• [How to complete this task]
From the data below, report how many lines contain the word "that", giving the number and nothing else.

• [Record set]
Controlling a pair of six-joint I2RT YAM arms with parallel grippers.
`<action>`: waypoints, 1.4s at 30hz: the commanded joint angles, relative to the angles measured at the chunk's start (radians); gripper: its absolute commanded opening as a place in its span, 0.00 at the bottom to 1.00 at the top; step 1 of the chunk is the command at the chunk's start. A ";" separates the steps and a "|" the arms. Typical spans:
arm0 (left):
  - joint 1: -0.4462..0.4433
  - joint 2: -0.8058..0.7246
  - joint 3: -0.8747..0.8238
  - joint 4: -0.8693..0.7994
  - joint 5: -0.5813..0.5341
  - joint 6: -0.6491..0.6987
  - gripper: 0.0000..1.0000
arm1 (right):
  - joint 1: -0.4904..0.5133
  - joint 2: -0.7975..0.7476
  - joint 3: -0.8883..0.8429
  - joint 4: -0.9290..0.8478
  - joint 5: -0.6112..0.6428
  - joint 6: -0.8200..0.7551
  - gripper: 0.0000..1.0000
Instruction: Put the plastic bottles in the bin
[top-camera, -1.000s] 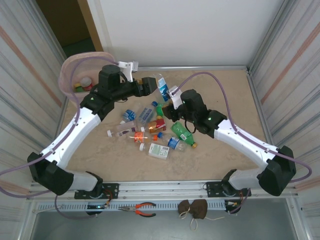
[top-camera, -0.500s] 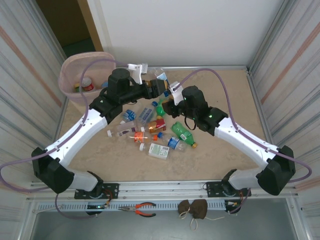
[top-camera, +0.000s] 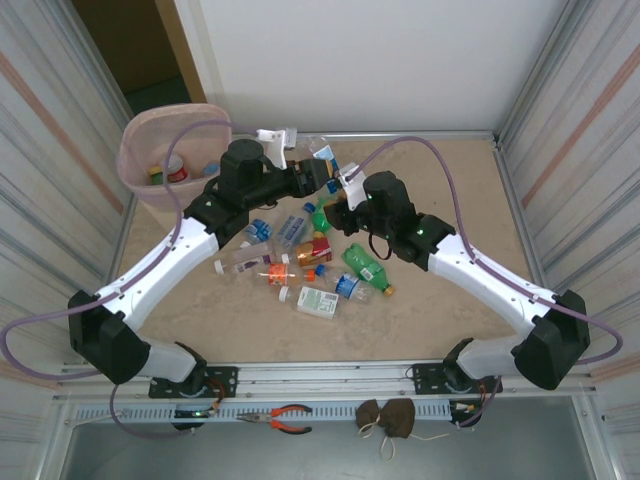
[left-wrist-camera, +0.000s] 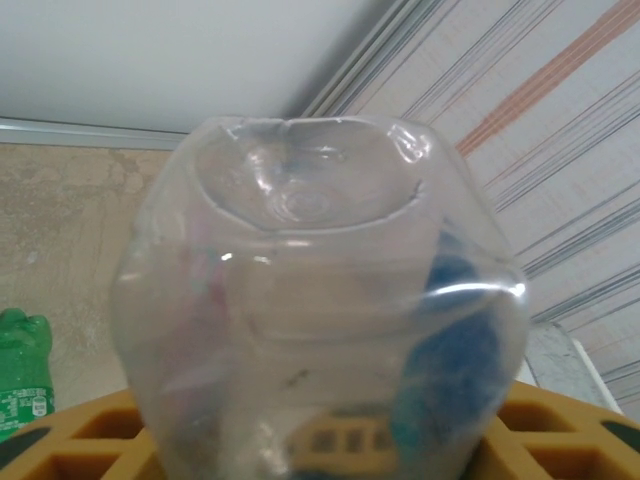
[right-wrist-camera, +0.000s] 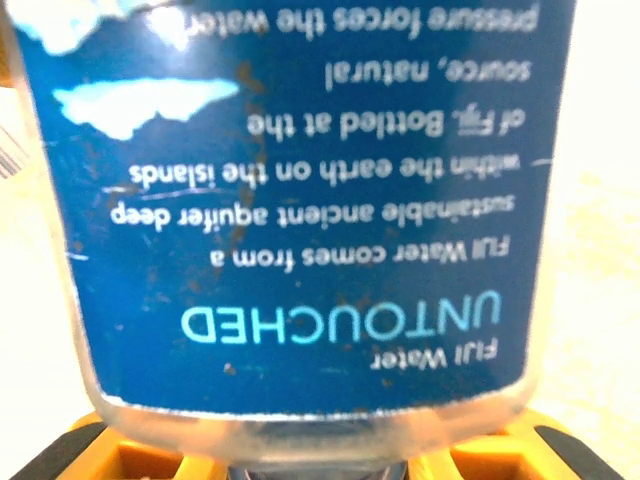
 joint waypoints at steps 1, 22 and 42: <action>-0.011 -0.013 -0.007 0.025 -0.003 0.013 0.51 | -0.002 -0.015 0.033 0.021 -0.016 0.017 0.29; 0.271 -0.025 0.408 -0.526 -0.034 0.398 0.50 | -0.010 -0.186 0.043 -0.101 0.068 0.009 0.72; 0.703 0.271 0.873 -1.004 -0.049 0.598 0.49 | -0.028 -0.188 0.066 -0.147 0.091 0.024 0.72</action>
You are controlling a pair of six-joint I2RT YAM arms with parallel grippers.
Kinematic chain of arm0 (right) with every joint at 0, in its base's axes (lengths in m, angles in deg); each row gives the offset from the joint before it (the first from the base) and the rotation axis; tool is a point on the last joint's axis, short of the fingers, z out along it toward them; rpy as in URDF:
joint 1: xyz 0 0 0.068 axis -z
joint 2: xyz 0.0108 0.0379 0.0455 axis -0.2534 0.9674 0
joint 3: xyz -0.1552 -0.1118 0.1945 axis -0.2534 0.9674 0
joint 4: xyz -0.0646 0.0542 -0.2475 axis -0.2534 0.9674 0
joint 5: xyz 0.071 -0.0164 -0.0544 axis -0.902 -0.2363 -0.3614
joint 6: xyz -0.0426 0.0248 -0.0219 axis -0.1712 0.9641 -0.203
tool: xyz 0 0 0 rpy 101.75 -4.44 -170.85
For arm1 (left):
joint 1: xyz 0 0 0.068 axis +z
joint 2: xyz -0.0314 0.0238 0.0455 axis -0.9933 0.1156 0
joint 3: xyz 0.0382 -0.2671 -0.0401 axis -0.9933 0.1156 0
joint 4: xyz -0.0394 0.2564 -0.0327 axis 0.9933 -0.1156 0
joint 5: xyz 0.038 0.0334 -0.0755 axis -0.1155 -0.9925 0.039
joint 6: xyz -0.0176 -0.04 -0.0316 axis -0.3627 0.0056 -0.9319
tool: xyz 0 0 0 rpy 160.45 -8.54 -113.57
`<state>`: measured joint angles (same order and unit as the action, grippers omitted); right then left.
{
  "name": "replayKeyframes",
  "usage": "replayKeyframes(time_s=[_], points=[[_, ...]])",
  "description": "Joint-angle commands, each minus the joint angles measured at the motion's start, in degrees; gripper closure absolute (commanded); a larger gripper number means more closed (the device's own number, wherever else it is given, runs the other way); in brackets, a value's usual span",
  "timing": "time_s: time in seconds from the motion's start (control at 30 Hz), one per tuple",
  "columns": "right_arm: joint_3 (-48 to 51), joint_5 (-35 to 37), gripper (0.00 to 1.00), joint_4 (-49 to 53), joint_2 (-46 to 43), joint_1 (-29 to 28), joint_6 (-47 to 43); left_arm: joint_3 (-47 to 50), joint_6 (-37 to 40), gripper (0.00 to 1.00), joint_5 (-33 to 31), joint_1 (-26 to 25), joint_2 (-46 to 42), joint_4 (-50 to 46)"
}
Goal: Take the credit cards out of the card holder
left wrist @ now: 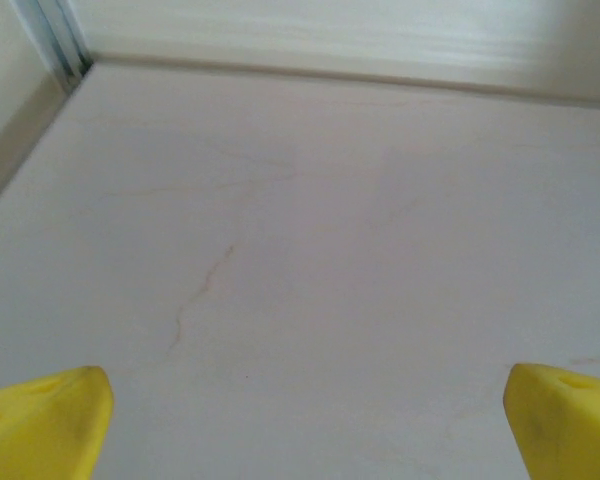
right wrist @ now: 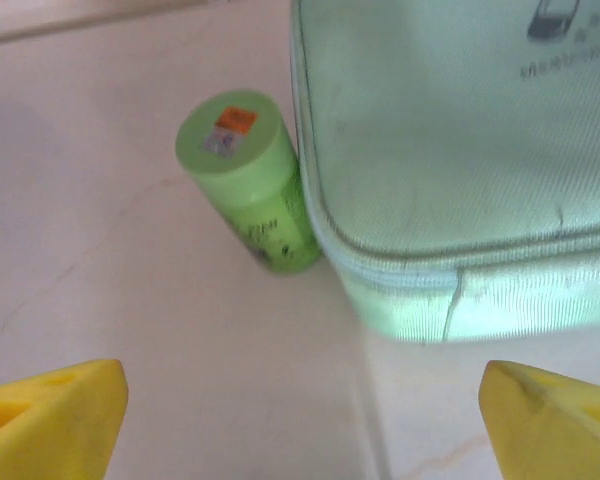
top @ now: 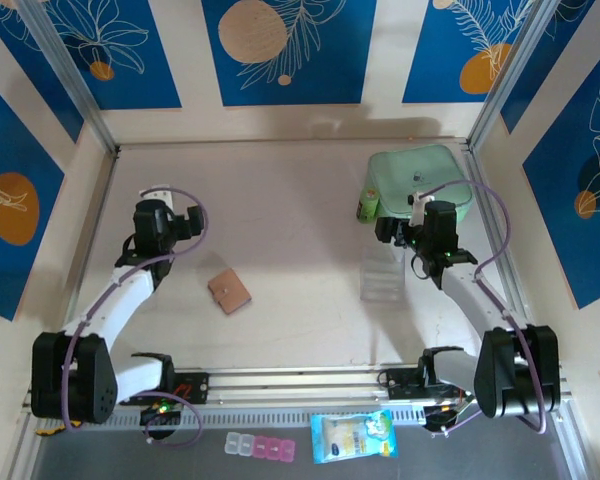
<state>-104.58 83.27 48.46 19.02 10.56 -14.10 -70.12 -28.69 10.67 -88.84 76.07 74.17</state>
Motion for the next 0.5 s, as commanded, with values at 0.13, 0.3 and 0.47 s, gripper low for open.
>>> replayKeyframes(time_s=[0.13,0.3,0.47], points=[[-3.8,0.8,0.18,22.4,-2.5,-0.6,7.8,-11.8,-4.2,0.0,9.0,0.0,-1.3,-29.9],[-4.8,1.4,0.38,27.4,-1.0,-0.6,9.5,-19.2,0.0,0.01,14.5,0.0,1.0,-41.9],[-5.5,4.6,0.52,28.8,1.6,-1.0,8.7,-15.8,3.5,0.01,14.0,0.6,0.6,-37.5]])
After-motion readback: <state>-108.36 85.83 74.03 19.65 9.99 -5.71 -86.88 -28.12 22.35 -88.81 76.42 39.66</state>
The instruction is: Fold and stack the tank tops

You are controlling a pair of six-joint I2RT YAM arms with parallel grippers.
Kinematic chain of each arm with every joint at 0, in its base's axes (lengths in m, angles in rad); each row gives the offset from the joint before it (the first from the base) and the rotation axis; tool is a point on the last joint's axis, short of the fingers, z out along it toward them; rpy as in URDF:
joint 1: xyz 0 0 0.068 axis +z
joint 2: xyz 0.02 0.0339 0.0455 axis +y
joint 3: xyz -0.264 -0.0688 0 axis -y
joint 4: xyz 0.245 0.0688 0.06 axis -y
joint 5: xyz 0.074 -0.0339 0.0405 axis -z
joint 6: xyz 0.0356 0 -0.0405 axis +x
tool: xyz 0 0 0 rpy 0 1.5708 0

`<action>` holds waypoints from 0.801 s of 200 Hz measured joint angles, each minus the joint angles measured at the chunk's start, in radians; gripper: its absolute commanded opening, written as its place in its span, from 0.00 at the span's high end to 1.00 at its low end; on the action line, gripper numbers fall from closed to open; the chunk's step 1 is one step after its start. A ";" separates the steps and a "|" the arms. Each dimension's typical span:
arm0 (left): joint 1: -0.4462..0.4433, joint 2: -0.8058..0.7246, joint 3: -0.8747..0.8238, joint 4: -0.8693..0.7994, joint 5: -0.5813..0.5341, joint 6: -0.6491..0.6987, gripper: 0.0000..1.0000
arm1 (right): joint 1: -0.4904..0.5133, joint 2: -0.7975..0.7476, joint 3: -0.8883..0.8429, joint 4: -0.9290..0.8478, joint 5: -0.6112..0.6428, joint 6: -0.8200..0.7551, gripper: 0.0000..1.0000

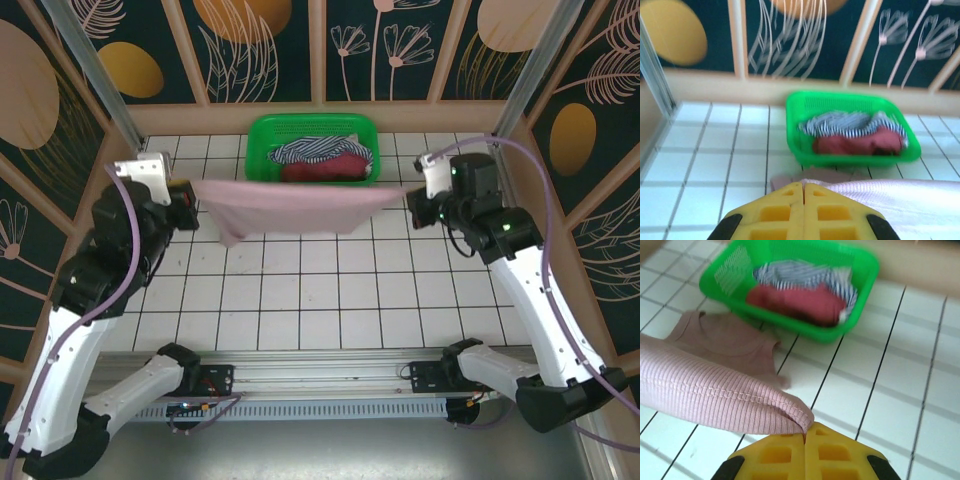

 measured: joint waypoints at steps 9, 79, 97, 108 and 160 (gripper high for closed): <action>0.000 -0.006 -0.008 -0.023 0.023 -0.021 1.00 | 0.000 -0.009 -0.014 -0.025 -0.016 0.022 1.00; 0.000 0.075 0.114 -0.001 -0.032 -0.016 1.00 | 0.012 0.016 0.080 0.131 -0.162 0.047 1.00; 0.001 0.088 0.184 0.063 -0.133 0.066 1.00 | 0.069 0.039 0.105 0.203 -0.194 0.040 1.00; 0.001 0.084 0.209 0.126 -0.217 0.136 1.00 | 0.124 0.056 0.121 0.235 -0.207 0.031 1.00; 0.001 0.125 0.348 0.540 -0.581 0.573 1.00 | 0.431 0.152 0.222 0.336 -0.221 0.010 1.00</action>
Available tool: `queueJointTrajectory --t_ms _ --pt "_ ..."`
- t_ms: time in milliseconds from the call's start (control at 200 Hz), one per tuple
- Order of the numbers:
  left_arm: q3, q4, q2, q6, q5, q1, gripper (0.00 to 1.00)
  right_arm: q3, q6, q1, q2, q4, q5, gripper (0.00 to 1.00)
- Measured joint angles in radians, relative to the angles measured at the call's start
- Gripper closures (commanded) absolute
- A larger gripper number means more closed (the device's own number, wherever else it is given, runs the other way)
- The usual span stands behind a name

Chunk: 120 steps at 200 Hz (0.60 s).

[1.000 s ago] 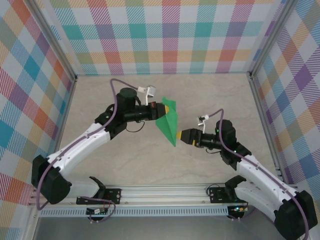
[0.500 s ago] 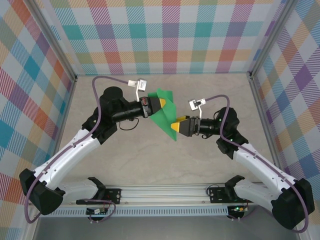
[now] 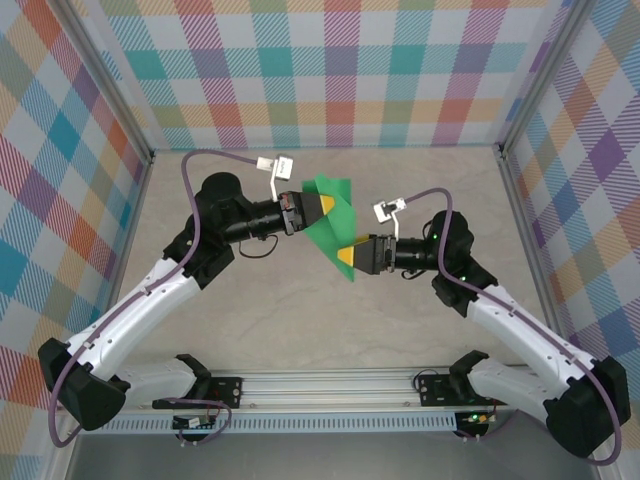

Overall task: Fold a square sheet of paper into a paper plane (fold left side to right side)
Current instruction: Turn over the paper at the center of the table.

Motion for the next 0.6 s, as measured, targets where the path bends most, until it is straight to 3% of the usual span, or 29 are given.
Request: queueJointTrajectory --t_ms 170,315,600 --pt "0.0 -0.011 -0.011 0.004 -0.001 0.0 0.96 -0.013 -0.017 -0.071 -0.095 -0.083 0.014 0.0" --pt "0.0 -0.011 -0.024 0.004 0.0 0.0 0.96 -0.067 0.027 -0.086 -0.124 -0.031 -0.005 0.0" --pt "0.0 -0.011 -0.026 0.003 0.0 0.0 0.96 -0.098 0.105 0.01 -0.056 0.072 -0.026 0.0"
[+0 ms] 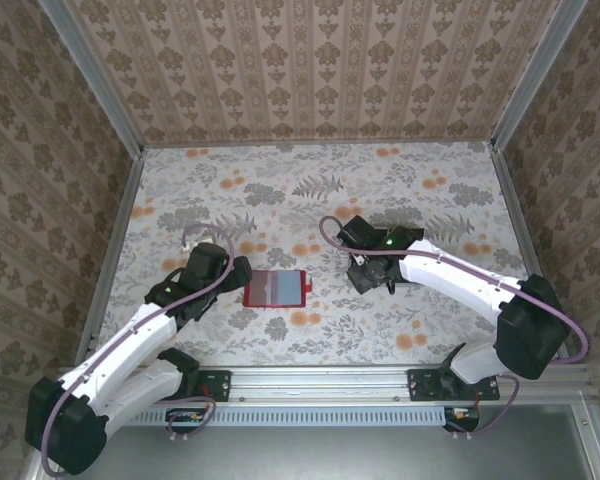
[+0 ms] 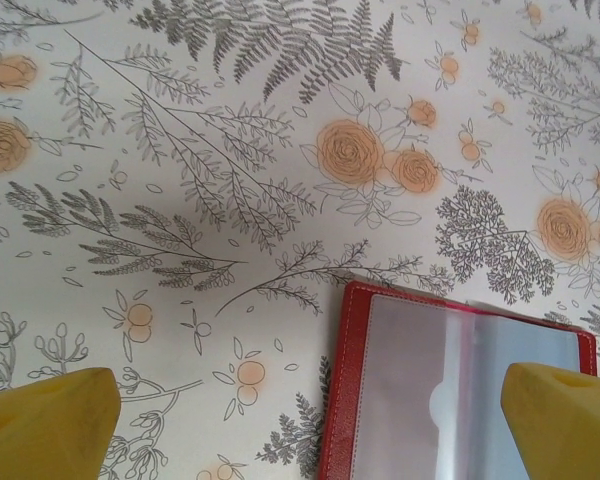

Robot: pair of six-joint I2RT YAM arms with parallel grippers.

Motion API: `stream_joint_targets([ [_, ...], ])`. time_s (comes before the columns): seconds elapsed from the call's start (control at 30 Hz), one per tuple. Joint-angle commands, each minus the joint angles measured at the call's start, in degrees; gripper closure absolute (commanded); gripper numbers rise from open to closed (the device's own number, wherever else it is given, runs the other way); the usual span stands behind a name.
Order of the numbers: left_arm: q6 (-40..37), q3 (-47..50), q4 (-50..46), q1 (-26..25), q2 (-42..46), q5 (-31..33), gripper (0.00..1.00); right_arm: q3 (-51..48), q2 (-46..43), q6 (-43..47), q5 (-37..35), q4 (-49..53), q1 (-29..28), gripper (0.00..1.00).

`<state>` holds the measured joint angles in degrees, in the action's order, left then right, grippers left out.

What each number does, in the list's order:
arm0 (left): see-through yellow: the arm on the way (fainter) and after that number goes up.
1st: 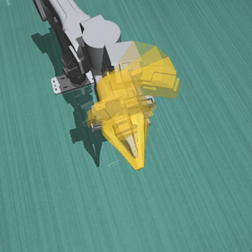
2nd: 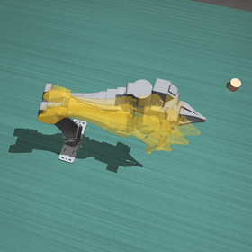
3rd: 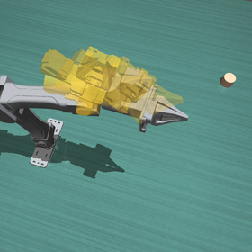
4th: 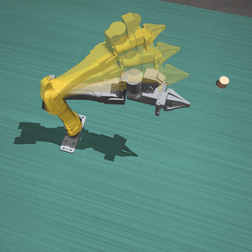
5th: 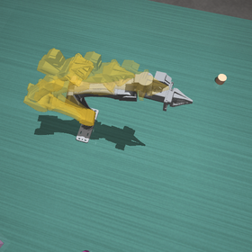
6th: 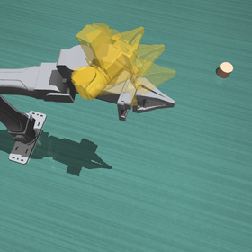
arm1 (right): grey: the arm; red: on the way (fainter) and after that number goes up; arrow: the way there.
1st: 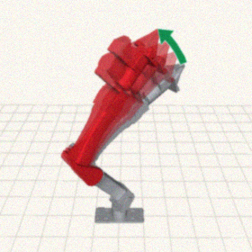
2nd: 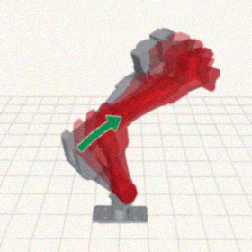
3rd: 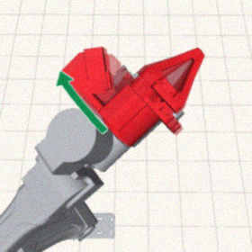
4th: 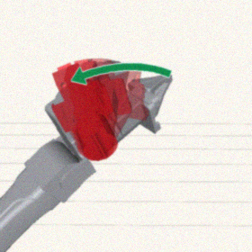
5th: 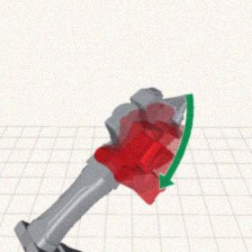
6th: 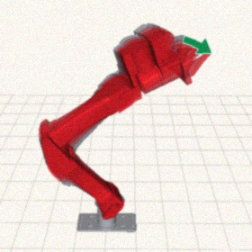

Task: Put the credit cards into the card holder

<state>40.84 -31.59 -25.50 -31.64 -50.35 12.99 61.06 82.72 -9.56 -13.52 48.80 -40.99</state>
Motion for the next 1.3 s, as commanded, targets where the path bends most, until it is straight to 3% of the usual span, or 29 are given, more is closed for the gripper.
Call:
stream_joint_targets([
  [0.0,-1.21,-0.13,2.21,0.77,-0.83,-2.61,0.00,0.28,2.14,1.74,-3.21,3.32,-0.04,0.45],
  [0.23,-1.91,0.17,3.98,2.32,-2.03,-4.78,0.00,1.98,7.35,1.31,-3.50,3.76,-1.75,0.45],
  [0.5,-1.92,0.96,5.54,3.49,-2.47,-6.51,0.00,6.00,17.11,-0.84,-12.55,3.37,-5.28,0.42],
  [0.9,-0.86,2.79,5.55,3.96,-0.44,-7.24,0.00,13.82,27.69,-2.91,-21.73,2.58,-6.31,0.51],
  [1.27,-0.39,2.59,5.15,4.06,0.04,-7.13,0.00,21.71,33.88,-0.17,-21.38,0.43,-4.10,0.53],
])
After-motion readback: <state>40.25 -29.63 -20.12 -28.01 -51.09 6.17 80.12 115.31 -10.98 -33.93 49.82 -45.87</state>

• [Response to this task]
2